Could every line below be transcribed exactly, with the pictures dropped?

(Dataset excerpts)

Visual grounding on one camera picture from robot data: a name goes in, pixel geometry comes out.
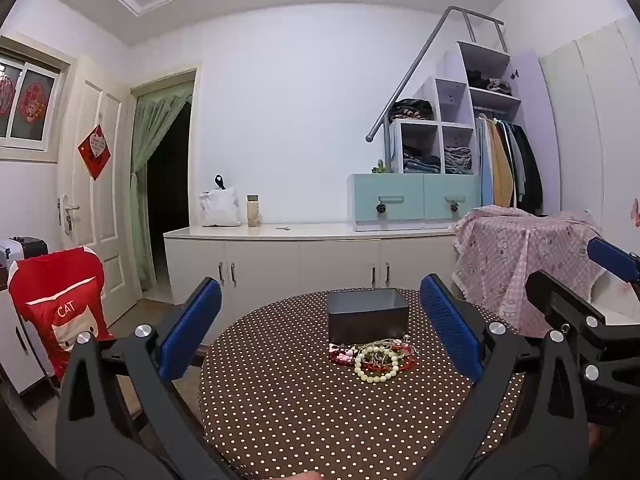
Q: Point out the hanging dark jackets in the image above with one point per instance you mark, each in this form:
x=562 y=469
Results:
x=527 y=170

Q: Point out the brown polka dot tablecloth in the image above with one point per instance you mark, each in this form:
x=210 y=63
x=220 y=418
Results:
x=300 y=410

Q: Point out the hanging blue garment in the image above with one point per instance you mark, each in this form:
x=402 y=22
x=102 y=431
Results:
x=483 y=165

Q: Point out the black suitcase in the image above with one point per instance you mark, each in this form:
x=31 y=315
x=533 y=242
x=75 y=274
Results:
x=30 y=247

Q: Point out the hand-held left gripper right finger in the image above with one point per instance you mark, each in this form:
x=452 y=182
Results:
x=445 y=325

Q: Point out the grey metal handrail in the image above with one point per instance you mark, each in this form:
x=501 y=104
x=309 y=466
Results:
x=420 y=60

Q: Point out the pinecone drawer knob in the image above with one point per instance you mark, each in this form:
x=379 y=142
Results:
x=454 y=206
x=381 y=207

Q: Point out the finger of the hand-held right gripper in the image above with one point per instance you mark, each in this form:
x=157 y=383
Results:
x=612 y=257
x=555 y=300

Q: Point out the hanging yellow garment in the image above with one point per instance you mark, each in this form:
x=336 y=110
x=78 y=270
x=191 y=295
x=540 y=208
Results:
x=501 y=170

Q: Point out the beige bottle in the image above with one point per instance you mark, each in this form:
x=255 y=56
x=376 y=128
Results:
x=253 y=212

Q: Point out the white stair shelf unit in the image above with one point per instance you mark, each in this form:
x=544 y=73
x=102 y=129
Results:
x=452 y=97

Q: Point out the small white cabinet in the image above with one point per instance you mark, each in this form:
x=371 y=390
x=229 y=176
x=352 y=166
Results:
x=22 y=350

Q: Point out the white bag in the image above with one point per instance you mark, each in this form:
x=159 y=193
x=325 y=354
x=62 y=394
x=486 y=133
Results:
x=220 y=207

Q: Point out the folded dark and beige clothes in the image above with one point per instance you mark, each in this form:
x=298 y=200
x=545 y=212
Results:
x=490 y=84

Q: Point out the red diamond door decoration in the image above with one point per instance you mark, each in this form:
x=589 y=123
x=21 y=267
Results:
x=94 y=149

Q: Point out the white sideboard cabinet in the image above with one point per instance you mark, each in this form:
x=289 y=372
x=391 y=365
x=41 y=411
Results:
x=300 y=265

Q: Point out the dark grey metal box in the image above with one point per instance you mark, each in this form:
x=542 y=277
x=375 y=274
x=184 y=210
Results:
x=367 y=320

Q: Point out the green curtain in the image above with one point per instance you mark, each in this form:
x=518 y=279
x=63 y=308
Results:
x=145 y=150

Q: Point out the white framed window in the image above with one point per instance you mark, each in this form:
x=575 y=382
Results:
x=30 y=105

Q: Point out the teal drawer unit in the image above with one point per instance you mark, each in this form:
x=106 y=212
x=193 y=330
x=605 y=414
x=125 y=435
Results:
x=405 y=195

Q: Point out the white panel door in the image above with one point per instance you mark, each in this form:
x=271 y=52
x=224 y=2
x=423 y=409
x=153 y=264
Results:
x=107 y=220

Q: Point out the folded grey clothes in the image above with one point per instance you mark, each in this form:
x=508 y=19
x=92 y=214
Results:
x=457 y=160

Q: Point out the white wardrobe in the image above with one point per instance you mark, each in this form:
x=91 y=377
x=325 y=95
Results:
x=595 y=125

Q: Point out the folded blue jeans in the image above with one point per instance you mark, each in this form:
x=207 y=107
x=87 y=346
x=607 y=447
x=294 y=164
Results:
x=422 y=162

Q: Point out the purple wardrobe door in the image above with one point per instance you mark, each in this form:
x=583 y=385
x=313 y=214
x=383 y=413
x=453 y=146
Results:
x=535 y=110

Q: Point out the small green plant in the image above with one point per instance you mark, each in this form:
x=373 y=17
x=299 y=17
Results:
x=381 y=167

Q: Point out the pink checked printed cloth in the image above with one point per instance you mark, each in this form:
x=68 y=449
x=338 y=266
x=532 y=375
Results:
x=505 y=260

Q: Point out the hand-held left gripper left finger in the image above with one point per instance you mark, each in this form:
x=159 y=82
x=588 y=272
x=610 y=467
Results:
x=192 y=330

(End Dataset excerpts)

Exercise output ->
Visual grounding on one camera picture from robot data: a name goes in, pixel geometry comes out.
Q: Point out the hanging dark jackets in the image above with one point per instance you mark, each in this form:
x=562 y=469
Results:
x=527 y=170

Q: Point out the brown polka dot tablecloth in the image above with one point per instance you mark, each in this form:
x=210 y=63
x=220 y=418
Results:
x=300 y=410

Q: Point out the hanging blue garment in the image above with one point per instance you mark, each in this form:
x=402 y=22
x=102 y=431
Results:
x=483 y=165

Q: Point out the black suitcase in the image above with one point per instance you mark, each in this form:
x=31 y=315
x=533 y=242
x=75 y=274
Results:
x=30 y=247

Q: Point out the hand-held left gripper right finger in the image above with one point per instance you mark, each in this form:
x=452 y=182
Results:
x=445 y=325

Q: Point out the grey metal handrail in the image above with one point per instance you mark, each in this form:
x=501 y=104
x=309 y=466
Results:
x=420 y=60

Q: Point out the pinecone drawer knob in the image above with one point per instance you mark, each in this form:
x=379 y=142
Results:
x=454 y=206
x=381 y=207

Q: Point out the finger of the hand-held right gripper in the image above with one point per instance you mark, each in this form:
x=157 y=383
Results:
x=612 y=257
x=555 y=300

Q: Point out the hanging yellow garment in the image above with one point per instance you mark, each in this form:
x=336 y=110
x=78 y=270
x=191 y=295
x=540 y=208
Results:
x=501 y=170

Q: Point out the beige bottle in the image above with one point per instance you mark, each in this form:
x=255 y=56
x=376 y=128
Results:
x=253 y=212

Q: Point out the white stair shelf unit in the image above with one point per instance you mark, each in this form:
x=544 y=73
x=102 y=129
Results:
x=452 y=97

Q: Point out the small white cabinet in the image above with one point per instance you mark, each in this form:
x=371 y=390
x=229 y=176
x=352 y=166
Results:
x=22 y=350

Q: Point out the white bag in the image above with one point per instance you mark, each in this form:
x=159 y=193
x=325 y=354
x=62 y=394
x=486 y=133
Results:
x=220 y=207

Q: Point out the folded dark and beige clothes in the image above with one point per instance you mark, each in this form:
x=298 y=200
x=545 y=212
Results:
x=490 y=84

Q: Point out the red diamond door decoration in the image above with one point per instance you mark, each in this form:
x=589 y=123
x=21 y=267
Results:
x=94 y=149

Q: Point out the white sideboard cabinet in the image above with one point per instance you mark, each in this form:
x=289 y=372
x=391 y=365
x=41 y=411
Results:
x=300 y=265

Q: Point out the dark grey metal box in the image above with one point per instance you mark, each in this form:
x=542 y=277
x=375 y=274
x=184 y=210
Results:
x=367 y=320

Q: Point out the green curtain in the image above with one point per instance you mark, each in this form:
x=518 y=279
x=63 y=308
Results:
x=145 y=150

Q: Point out the white framed window in the image above with one point per instance you mark, each in this form:
x=575 y=382
Results:
x=30 y=105

Q: Point out the teal drawer unit in the image above with one point per instance you mark, each in this form:
x=106 y=212
x=193 y=330
x=605 y=414
x=125 y=435
Results:
x=405 y=195

Q: Point out the white panel door in the image above with one point per instance you mark, each in this form:
x=271 y=52
x=224 y=2
x=423 y=409
x=153 y=264
Results:
x=107 y=220

Q: Point out the folded grey clothes in the image above with one point per instance you mark, each in this form:
x=508 y=19
x=92 y=214
Results:
x=457 y=160

Q: Point out the white wardrobe in the image above with one point per instance you mark, each in this form:
x=91 y=377
x=325 y=95
Results:
x=595 y=125

Q: Point out the folded blue jeans in the image above with one point per instance you mark, each in this form:
x=207 y=107
x=87 y=346
x=607 y=447
x=294 y=164
Results:
x=422 y=162

Q: Point out the purple wardrobe door in the image above with one point per instance you mark, each in this form:
x=583 y=385
x=313 y=214
x=383 y=413
x=453 y=146
Results:
x=535 y=110

Q: Point out the small green plant in the image above with one point per instance you mark, each in this form:
x=373 y=17
x=299 y=17
Results:
x=381 y=167

Q: Point out the pink checked printed cloth in the image above with one point per instance you mark, each in this form:
x=68 y=449
x=338 y=266
x=532 y=375
Results:
x=505 y=260

Q: Point out the hand-held left gripper left finger in the image above with one point per instance you mark, each in this form:
x=159 y=82
x=588 y=272
x=610 y=467
Results:
x=192 y=330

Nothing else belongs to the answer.